Piercing of various sites of the body (other than the ear lobe) is increasing in popularity and has been reported in children as young as 11 years. Noninfectious complications of body piercing include prolonged bleeding and keloid formation. Infectious complications can include transmission of blood-borne infections, including human immunodeficiency virus and hepatitis B, C, and D, as well as bacteremia through the site of the piercing. Staphylococcus aureus is the most common organism transmitted through skin infections. Septic arthritis and acute glomerulonephritis have occurred following ear piercing, and infectious endocarditis has been reported after body piercing. Weinberg and Blackwood report the first documented case of bacterial endocarditis following navel piercing.
A 13-year-old girl who underwent cardiac surgery at age three years for transposition of the great arteries and who had been in good health presented with a low-grade fever, nausea, vomiting, and abdominal pain. One month earlier, the patient had pierced her own navel at home with a sewing needle after cleaning the area with rubbing alcohol. Two days after the piercing, the area looked infected, but the infection gradually resolved after the navel ring was removed.
The patient was admitted to the pediatric intensive care unit because of lethargy and confusion. A systolic murmur was audible, and the abdomen was diffusely tender, with rebound but no guarding. Hepatomegaly without splenomegaly was present. Echocardiography revealed a thin, mobile mass at the level of the pulmonary valve that prolapsed through the valve during diastole. Blood cultures grew S. aureus, and the patient was given appropriate antibiotic therapy. After a difficult hospital course, she was sent home on long-term antibiotic therapy.
Antibiotic prophylaxis is recommended by the American Heart Association to prevent bacterial endocarditis in certain persons with heart disease after some oral surgical procedures; however, surgical incisions require nothing more than routine surgical scrubbing procedures. Most body piercings, however, occur in a less controlled environment where infection is more likely to occur.

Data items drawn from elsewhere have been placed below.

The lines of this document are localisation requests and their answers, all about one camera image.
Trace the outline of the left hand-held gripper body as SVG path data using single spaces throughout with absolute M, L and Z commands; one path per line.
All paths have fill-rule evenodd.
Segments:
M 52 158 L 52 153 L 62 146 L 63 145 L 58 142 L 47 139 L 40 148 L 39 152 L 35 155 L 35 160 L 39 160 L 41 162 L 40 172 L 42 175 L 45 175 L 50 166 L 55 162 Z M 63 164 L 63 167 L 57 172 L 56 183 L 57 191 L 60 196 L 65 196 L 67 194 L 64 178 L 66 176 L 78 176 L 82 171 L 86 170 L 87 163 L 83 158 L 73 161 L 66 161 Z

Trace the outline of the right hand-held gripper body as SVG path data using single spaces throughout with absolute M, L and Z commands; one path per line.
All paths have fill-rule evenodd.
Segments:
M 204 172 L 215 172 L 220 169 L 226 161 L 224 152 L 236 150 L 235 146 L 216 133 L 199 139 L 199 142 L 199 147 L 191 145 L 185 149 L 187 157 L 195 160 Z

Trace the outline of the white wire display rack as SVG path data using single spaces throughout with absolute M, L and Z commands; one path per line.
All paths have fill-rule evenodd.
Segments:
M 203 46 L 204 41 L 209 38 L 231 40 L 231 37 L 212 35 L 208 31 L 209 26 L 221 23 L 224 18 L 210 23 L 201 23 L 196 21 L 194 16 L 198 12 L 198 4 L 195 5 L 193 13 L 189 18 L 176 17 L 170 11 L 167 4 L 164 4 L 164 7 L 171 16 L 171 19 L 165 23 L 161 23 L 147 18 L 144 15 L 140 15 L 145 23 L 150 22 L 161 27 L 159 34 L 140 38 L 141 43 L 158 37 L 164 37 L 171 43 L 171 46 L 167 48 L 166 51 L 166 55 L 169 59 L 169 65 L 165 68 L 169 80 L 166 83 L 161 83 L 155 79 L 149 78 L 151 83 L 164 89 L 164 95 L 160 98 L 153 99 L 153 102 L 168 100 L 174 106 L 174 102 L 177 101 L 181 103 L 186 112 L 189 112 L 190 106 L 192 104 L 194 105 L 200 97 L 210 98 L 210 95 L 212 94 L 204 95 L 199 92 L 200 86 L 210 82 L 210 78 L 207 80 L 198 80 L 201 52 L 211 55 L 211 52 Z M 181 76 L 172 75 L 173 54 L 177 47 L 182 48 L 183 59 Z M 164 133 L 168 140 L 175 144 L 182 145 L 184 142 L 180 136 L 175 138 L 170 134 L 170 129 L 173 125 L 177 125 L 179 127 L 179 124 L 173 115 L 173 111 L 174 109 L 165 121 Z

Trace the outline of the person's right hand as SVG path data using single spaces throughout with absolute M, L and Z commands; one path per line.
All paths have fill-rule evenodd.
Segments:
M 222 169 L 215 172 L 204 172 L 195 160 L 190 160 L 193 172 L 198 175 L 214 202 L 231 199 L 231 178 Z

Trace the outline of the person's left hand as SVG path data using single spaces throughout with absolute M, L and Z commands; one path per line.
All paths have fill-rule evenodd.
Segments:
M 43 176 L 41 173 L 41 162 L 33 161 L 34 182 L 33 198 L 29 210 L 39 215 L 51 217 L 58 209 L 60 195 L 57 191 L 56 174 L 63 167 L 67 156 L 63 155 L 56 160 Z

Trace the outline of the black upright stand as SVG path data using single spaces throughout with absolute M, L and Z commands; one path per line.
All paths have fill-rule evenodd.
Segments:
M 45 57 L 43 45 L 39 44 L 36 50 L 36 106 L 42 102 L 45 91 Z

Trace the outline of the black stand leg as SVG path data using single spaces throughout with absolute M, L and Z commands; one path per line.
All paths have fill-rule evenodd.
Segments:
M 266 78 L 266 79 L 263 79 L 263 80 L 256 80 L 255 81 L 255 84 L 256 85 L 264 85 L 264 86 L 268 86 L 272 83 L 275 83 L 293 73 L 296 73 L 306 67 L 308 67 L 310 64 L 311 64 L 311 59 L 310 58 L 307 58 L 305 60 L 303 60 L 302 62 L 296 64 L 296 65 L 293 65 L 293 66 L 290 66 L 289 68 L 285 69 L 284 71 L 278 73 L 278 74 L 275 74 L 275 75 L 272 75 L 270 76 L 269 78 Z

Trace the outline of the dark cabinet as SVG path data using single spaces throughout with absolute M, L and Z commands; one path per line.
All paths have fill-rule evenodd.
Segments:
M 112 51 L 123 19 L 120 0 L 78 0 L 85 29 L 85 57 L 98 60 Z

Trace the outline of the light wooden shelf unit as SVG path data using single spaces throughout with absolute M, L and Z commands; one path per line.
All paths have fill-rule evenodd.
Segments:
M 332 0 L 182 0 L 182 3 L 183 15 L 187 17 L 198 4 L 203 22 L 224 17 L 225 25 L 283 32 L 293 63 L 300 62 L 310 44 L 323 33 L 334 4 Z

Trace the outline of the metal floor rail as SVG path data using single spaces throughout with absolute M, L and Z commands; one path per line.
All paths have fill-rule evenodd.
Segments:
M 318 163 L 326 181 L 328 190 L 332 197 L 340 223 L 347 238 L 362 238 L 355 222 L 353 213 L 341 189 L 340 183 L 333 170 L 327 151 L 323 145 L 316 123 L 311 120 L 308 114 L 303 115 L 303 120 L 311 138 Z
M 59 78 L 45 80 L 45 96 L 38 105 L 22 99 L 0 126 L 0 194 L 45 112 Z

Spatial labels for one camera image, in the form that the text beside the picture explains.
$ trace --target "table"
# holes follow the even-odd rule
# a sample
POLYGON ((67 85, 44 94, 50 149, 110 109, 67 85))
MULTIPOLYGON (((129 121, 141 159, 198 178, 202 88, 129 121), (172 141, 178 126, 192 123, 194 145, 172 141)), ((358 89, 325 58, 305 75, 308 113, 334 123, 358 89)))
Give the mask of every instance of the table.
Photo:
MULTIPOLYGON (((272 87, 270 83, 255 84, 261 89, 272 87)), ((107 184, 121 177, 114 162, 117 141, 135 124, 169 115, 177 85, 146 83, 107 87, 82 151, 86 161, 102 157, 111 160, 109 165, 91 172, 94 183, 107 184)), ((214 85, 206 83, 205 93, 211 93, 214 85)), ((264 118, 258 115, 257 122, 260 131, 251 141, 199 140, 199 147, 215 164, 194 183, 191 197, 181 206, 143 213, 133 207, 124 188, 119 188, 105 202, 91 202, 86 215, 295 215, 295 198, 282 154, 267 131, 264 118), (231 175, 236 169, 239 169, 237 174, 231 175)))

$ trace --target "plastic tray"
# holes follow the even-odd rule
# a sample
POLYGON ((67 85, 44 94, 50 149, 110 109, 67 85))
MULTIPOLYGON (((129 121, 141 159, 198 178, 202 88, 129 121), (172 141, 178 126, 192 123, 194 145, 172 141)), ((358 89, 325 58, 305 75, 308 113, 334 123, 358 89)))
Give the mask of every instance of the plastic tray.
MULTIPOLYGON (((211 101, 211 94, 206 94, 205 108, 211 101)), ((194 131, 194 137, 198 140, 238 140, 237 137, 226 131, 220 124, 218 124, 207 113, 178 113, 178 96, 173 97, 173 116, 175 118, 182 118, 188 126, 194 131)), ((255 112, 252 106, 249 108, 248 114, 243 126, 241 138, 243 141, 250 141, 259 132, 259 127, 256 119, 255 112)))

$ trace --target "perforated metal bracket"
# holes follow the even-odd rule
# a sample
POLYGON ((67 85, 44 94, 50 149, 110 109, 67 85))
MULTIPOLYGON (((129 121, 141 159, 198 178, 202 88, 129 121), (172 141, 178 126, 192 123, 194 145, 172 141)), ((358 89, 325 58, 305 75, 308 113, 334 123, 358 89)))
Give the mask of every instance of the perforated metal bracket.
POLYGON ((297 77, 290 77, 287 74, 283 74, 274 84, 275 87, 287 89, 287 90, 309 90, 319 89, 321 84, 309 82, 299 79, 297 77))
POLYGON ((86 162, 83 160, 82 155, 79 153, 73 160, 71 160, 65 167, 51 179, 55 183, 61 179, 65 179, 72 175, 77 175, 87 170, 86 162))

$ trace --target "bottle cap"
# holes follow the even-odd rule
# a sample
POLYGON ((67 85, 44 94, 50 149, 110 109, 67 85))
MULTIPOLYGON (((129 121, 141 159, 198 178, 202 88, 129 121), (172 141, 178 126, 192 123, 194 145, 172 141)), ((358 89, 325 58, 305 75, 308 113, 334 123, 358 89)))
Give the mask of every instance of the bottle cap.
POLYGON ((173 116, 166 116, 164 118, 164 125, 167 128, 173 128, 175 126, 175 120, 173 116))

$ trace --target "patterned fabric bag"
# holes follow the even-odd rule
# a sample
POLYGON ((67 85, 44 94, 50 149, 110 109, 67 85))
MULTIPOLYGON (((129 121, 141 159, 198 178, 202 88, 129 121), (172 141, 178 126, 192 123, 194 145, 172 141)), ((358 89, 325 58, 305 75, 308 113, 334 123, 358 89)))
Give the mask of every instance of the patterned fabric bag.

The authors conclude that although there are no specific recommendations for it, persons with congenital heart disease should be counseled about the risk of endocarditis, as well as other potential complications, resulting from body piercing. Because of the low price of single-dose prophylaxis and the ease of administration, it also would be prudent to provide antibiotic prophylaxis to patients with congenital heart disease who decide to undergo body piercing, until more data are obtained regarding the need and efficacy of prophylaxis.